2.2. Dans une ordonnance du 31 octobre 2018 (cf. pièce 470 du dossier
cantonal), l'autorité précédente a refusé de mettre en oeuvre l'expertise
technique réclamée par le recourant 2 afin de déterminer si les pages Internet
consultées durant le trajet ayant précédé l'accident auraient pu être affichées
sans manipulations de la part de l'intéressé. Elle a considéré que le dossier
de la cause comprenait divers rapports de la police scientifique concernant
l'utilisation du téléphone par le recourant 2 et qu'elle était, partant,
suffisamment renseignée sur ce point pour statuer.

2.3. Le recourant 2 suggère tout d'abord - sans présenter de véritable grief à
cet égard - que les rapports de la police scientifique manqueraient
d'impartialité ou n'auraient pas été rédigés avec la rigueur nécessaire. Ses
critiques tombent à faux, dès lors que les rapports en question se limitent
essentiellement à décrire les pages Internet affichées par le téléphone ainsi
que les heures correspondantes, aspects qui ne sont pas contestés par le
recourant 2. La seule question litigieuse était celle de savoir si le téléphone
aurait pu afficher les pages Internet consultées sans intervention de ce
dernier. La police scientifique a traité cet aspect dans son rapport
complémentaire du 25 octobre 2017 (cf. pièce 339 du dossier cantonal), dont il
ressort en substance que l'écran tactile du téléphone portable ne pouvait être
activé que par un élément électriquement conducteur d'électricité, comme le
corps humain, un objet métallique ou de l'eau, que les intervalles entre les
requêtes des différentes pages Internet étaient "humainement cohérents" et que
la phase de recherche sur le site Internet "H.________" et la phase de commande
avaient été entrecoupées par l'envoi de deux sms à la compagne du recourant 2,
si bien qu'il avait été nécessaire d'ouvrir à nouveau le navigateur afin
d'afficher le site précité.

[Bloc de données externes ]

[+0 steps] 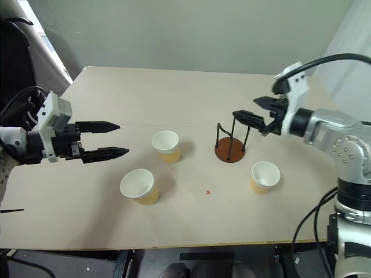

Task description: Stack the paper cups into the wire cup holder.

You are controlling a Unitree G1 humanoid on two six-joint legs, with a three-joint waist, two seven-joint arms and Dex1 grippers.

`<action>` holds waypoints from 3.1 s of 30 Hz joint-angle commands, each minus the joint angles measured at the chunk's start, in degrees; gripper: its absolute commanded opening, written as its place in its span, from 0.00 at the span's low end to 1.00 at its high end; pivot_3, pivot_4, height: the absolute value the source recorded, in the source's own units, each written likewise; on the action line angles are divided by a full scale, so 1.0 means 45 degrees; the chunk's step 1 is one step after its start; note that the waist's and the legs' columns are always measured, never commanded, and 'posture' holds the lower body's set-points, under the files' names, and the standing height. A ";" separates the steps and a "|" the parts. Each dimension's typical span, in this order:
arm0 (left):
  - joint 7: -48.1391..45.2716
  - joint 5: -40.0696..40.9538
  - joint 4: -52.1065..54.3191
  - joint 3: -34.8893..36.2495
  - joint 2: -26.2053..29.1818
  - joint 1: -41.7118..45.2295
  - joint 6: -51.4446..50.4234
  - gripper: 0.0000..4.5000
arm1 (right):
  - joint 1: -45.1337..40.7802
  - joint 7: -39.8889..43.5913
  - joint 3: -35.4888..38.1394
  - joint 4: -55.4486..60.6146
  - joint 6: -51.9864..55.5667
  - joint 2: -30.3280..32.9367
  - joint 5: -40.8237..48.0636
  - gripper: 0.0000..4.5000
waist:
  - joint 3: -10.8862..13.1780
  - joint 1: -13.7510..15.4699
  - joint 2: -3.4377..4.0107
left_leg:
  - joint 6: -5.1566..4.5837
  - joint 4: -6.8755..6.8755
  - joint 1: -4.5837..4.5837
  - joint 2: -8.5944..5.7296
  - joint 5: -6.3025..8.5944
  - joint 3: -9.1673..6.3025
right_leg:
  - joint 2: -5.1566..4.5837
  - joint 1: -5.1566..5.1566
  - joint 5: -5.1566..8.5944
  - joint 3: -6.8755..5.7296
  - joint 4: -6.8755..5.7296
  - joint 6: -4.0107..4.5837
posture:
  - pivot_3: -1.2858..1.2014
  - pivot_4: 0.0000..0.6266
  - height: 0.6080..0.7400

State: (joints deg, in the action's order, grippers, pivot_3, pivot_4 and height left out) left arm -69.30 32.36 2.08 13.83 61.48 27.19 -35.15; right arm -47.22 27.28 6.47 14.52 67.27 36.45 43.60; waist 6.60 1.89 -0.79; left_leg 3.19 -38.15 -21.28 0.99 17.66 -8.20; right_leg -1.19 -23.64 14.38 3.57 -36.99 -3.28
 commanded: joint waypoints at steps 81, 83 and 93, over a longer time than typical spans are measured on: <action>-0.2760 0.1735 0.2679 0.0460 0.2451 -0.1014 -0.1028 1.00 | 0.1015 1.0912 -0.7031 0.2429 -0.6951 0.3312 -0.5528 0.01 | -0.0031 0.0005 -0.0050 | 0.0050 0.0020 0.0061 0.0008 -0.0026 -0.0051 | 0.0000 0.0077 -0.0006 -0.0029 -0.0020 0.0065 | 0.52 0.24 1.00; -0.2709 0.1735 0.2674 0.0425 0.2422 -0.0990 -0.1024 1.00 | 0.1002 1.1016 -0.6953 0.2492 -0.6858 0.3324 -0.5422 0.01 | -0.0032 0.0008 -0.0050 | 0.0050 0.0019 0.0062 0.0010 -0.0026 -0.0053 | 0.0000 0.0078 -0.0004 -0.0031 -0.0024 0.0070 | 0.52 0.24 1.00; -0.2709 0.1364 0.2205 -0.0295 0.2175 -0.0538 -0.0606 1.00 | -0.0403 1.0852 -0.3556 0.2662 -0.5044 0.3923 -0.3287 0.39 | -0.0018 0.0029 -0.0029 | 0.0051 0.0043 0.0023 0.0013 -0.0026 -0.0049 | 0.0001 0.0030 0.0003 -0.0031 -0.0021 0.0088 | 0.52 0.24 1.00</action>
State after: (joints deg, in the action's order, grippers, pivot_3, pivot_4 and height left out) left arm -81.15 38.70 12.37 12.09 70.94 23.65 -38.82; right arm -47.18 75.91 -16.03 25.45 42.90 51.66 26.11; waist 6.53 2.02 -0.93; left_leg 3.42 -37.95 -21.22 1.05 17.54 -8.43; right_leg -1.19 -23.51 14.40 3.43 -37.05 -2.87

Le recourant 2 se borne pour sa part à soutenir que
sa version des événements serait plausible, sans expliquer en quoi une
expertise technique aurait permis d'invalider les conclusions du rapport de
police ou de confirmer ses allégations. Il ne démontre ainsi pas en quoi il
aurait été arbitraire, de la part de la cour cantonale, de considérer que les
éléments au dossier permettaient de retenir qu'il avait alors bien utilisé son
téléphone, sans qu'il soit besoin de mettre en oeuvre une expertise visant à
déterminer si un tel appareil était susceptible, sans intervention humaine,
d'afficher la succession de pages concernées. L'argumentation du recourant 2
revient, pour le reste, à contester l'établissement des faits par l'autorité
précédente, ce qu'il convient d'examiner dans le cadre de ce grief (cf. consid.
3 infra).

Enfin, dans la mesure où, en divers endroits de son mémoire de recours, le
recourant 2 affirme que l'instruction n'aurait pas été menée "à décharge", que
la cour cantonale aurait commis un déni de justice ou l'aurait privé d'un
procès équitable - sans préciser quelle mesure d'instruction aurait
spécifiquement été refusée par l'autorité précédente -, il ne présente aucun
grief recevable, répondant aux exigences de motivation découlant des art. 42
al. 2 et 106 al. 2 LTF.

3. 

Le recourant 2 reproche à la cour cantonale d'avoir apprécié les preuves et
établi les faits de manière arbitraire. Il se plaint en outre, à cet égard,
d'une violation du principe "in dubio pro reo".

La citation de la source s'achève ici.